All of the listing below must be repeated word for word. Pictures are the only thing to omit.

>>>>>

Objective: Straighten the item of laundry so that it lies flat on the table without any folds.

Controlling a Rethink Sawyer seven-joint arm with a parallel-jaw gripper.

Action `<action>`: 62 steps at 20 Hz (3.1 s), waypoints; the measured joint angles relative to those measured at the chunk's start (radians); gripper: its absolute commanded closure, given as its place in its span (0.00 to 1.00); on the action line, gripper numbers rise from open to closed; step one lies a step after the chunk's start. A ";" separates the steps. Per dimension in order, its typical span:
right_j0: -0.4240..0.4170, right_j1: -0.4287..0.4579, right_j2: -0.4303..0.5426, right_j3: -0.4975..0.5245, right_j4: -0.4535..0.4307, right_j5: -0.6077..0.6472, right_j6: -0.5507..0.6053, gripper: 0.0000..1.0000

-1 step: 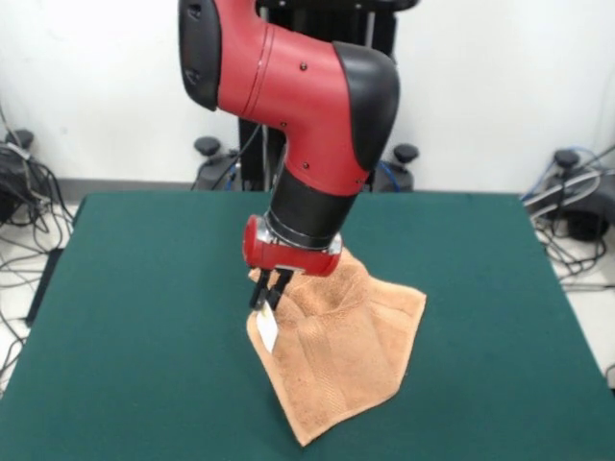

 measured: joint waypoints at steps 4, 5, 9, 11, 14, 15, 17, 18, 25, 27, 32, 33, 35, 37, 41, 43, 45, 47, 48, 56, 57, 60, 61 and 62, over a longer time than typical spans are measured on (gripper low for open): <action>-0.001 -0.003 0.002 0.008 -0.020 -0.002 0.000 1.00; -0.001 -0.005 0.003 0.013 -0.024 -0.002 0.000 1.00; -0.001 -0.006 0.009 0.024 -0.038 -0.010 0.000 1.00; -0.001 -0.002 0.012 0.024 -0.054 -0.041 0.000 1.00; -0.014 -0.002 0.027 0.026 -0.082 -0.090 0.000 1.00; -0.019 -0.002 0.032 0.026 -0.088 -0.097 0.000 1.00; -0.056 -0.003 0.062 0.026 -0.120 -0.114 0.000 1.00; -0.078 -0.003 0.078 0.026 -0.138 -0.121 0.000 1.00; -0.158 0.002 0.115 0.026 -0.198 -0.121 0.000 1.00; -0.159 0.005 0.115 0.025 -0.200 -0.121 0.000 1.00; -0.137 0.023 0.114 0.021 -0.200 -0.125 0.000 1.00; -0.127 0.029 0.112 0.018 -0.200 -0.130 0.000 1.00; -0.101 0.041 0.105 0.013 -0.200 -0.152 0.000 1.00; -0.076 0.051 0.102 0.011 -0.199 -0.180 0.000 1.00; -0.089 0.048 0.127 0.018 -0.208 -0.206 0.000 1.00; -0.131 0.037 0.159 0.026 -0.230 -0.206 0.000 1.00; -0.192 0.024 0.199 0.033 -0.259 -0.205 0.000 1.00; -0.233 0.017 0.222 0.036 -0.278 -0.203 0.000 1.00; -0.261 0.012 0.237 0.038 -0.291 -0.201 -0.001 1.00; -0.444 -0.014 0.315 0.051 -0.394 -0.164 -0.008 1.00; -0.447 -0.015 0.316 0.052 -0.399 -0.161 -0.008 1.00; -0.446 -0.017 0.328 0.052 -0.424 -0.153 -0.008 1.00; -0.445 -0.017 0.330 0.052 -0.428 -0.153 -0.008 1.00; -0.443 -0.017 0.332 0.052 -0.430 -0.153 -0.008 1.00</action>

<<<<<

**TASK SOLUTION**
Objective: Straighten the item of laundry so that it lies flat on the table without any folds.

Controlling a Rethink Sawyer seven-joint arm with a parallel-jaw gripper.

Action `<action>`: 62 steps at 20 Hz (3.1 s), waypoints; the measured joint angles relative to those measured at the chunk's start (radians); gripper: its absolute commanded closure, given as its place in its span (0.00 to 1.00); on the action line, gripper numbers rise from open to closed; step one lies a step after the chunk's start. A ";" separates the steps. Per dimension in order, its typical span:
right_j0: -0.4240..0.4170, right_j1: -0.4287..0.4579, right_j2: -0.4303..0.5426, right_j3: -0.4975..0.5245, right_j4: -0.4535..0.4307, right_j5: -0.6077..0.6472, right_j6: -0.5507..0.6053, gripper: 0.0000..1.0000

-1 step: 

 measured: joint waypoints at steps 4, 5, 9, 11, 14, 15, 17, 18, 25, 27, 32, 33, 35, 37, 41, 43, 45, 47, 48, 56, 57, 60, 61 and 62, over a longer time than typical spans are measured on (gripper low for open): <action>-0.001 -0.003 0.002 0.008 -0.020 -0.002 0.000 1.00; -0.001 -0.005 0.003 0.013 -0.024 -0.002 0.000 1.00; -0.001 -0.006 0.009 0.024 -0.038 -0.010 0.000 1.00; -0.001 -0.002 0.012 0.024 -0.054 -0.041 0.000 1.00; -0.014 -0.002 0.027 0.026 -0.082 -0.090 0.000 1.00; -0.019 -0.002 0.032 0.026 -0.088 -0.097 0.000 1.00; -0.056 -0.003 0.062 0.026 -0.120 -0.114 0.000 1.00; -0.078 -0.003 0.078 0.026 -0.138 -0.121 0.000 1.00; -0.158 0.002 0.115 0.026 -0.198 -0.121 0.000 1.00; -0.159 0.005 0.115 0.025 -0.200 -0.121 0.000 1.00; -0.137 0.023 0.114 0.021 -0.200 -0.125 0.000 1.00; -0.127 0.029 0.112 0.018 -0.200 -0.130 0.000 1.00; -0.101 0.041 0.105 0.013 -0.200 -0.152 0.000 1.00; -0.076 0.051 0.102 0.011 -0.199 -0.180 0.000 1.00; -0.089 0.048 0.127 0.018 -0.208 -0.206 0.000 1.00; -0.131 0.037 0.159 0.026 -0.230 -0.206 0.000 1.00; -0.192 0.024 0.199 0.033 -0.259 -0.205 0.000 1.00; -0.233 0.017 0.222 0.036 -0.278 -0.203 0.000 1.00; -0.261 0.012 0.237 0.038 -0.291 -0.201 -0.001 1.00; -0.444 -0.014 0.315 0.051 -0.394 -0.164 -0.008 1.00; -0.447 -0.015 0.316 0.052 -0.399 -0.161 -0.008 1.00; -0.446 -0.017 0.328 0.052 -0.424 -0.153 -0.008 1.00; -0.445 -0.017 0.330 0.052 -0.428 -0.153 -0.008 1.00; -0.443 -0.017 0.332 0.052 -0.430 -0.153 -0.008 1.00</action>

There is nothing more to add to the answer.